▶ _Source data_:
▬▬▬▬▬▬▬▬▬▬
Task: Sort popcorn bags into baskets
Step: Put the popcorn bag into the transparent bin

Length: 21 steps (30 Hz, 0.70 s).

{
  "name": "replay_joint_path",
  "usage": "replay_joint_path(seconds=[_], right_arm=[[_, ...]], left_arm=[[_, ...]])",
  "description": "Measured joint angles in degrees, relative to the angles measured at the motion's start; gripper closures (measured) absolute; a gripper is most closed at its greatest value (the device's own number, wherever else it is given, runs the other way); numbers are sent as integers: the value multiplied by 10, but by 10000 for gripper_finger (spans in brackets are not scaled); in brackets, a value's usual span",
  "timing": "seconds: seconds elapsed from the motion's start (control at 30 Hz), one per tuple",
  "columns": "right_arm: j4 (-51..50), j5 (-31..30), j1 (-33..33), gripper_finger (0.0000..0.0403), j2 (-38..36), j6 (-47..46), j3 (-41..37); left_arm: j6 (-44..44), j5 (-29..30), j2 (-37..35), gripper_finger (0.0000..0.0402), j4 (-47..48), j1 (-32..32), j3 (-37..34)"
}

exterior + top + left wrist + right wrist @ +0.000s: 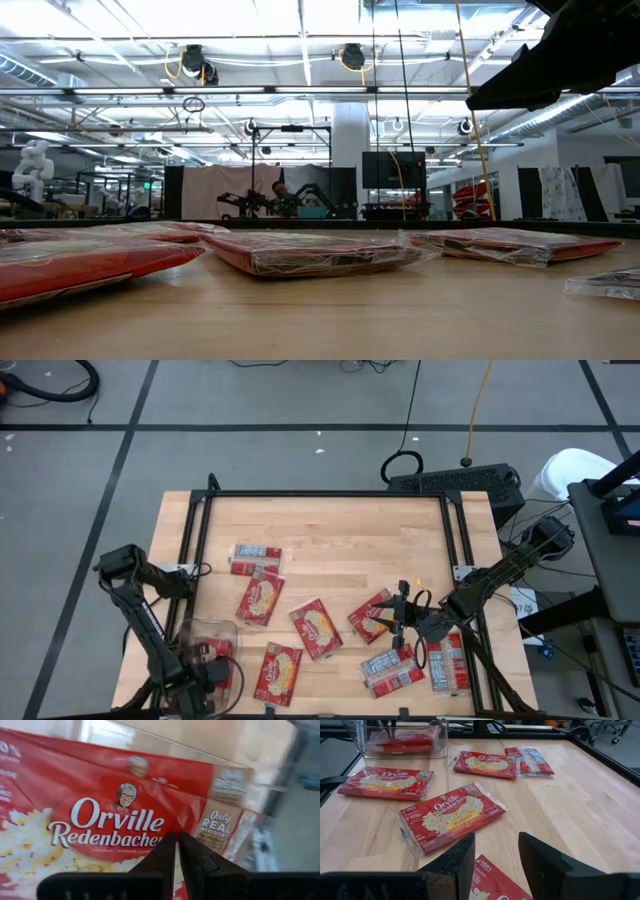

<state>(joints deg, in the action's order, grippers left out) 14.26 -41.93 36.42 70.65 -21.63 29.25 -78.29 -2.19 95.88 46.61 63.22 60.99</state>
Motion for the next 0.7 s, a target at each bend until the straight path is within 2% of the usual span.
replay_joint_path(seconds=[0.17,0.47,0.57,0.7], right_arm=[[0,0,0,257,0,1,0],[0,0,0,257,0,-6,0],[0,0,0,257,0,-18,0],[5,0,2,257,0,-49,0]], left_arm=[[-13,-14,-14,371,-4,0,9],[-43,-5,-75,371,11,-2,10],[-44,26,-102,371,40,-2,10],[-30,99,-133,371,95,-3,10]])
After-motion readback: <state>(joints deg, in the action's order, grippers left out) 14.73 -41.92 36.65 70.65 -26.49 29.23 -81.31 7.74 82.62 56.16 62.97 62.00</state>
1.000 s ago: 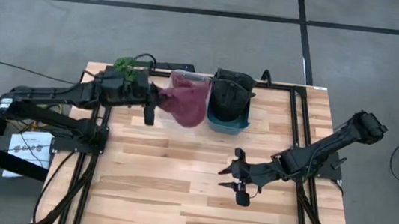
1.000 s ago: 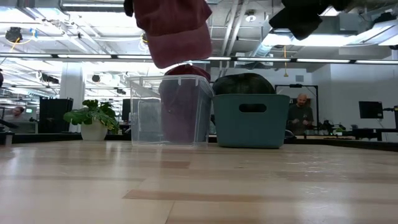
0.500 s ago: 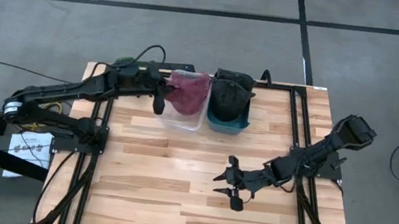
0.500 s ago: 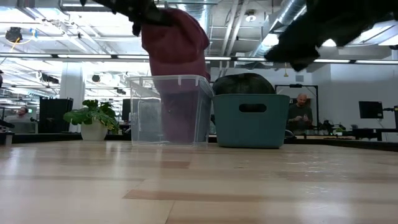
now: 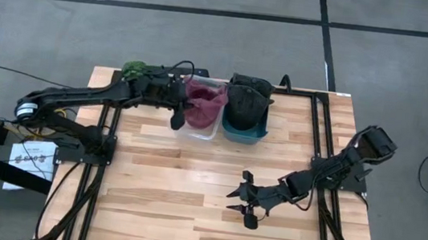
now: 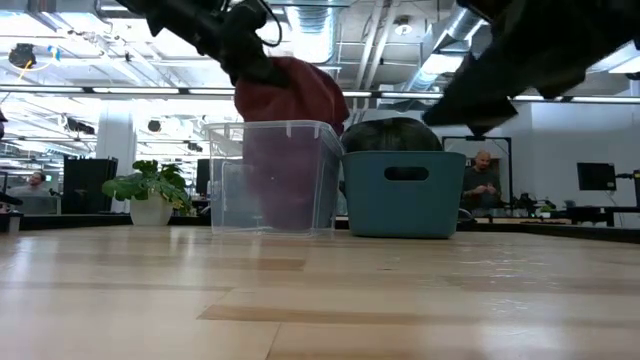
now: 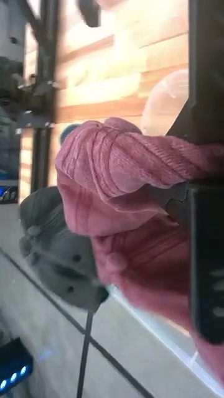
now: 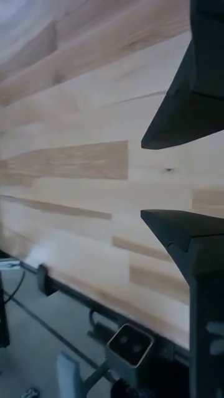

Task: Pick & Place hat
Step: Put the red cap into the transparent bin

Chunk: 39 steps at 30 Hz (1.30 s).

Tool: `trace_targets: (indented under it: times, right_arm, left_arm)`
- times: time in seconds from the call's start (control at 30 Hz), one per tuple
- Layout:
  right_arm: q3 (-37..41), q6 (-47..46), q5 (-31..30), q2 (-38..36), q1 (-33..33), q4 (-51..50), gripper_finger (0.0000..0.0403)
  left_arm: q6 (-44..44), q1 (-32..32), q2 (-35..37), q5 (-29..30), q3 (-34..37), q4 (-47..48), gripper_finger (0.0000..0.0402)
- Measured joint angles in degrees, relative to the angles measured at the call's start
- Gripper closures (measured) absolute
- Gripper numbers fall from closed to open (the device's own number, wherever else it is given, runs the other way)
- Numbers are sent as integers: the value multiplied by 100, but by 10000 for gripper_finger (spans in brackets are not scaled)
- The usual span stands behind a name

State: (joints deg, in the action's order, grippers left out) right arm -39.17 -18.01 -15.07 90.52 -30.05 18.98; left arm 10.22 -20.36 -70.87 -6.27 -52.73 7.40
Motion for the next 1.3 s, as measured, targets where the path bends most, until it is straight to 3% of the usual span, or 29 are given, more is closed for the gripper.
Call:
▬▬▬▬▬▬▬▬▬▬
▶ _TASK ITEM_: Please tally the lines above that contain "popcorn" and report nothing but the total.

▶ _WRITTEN RESPONSE_: 2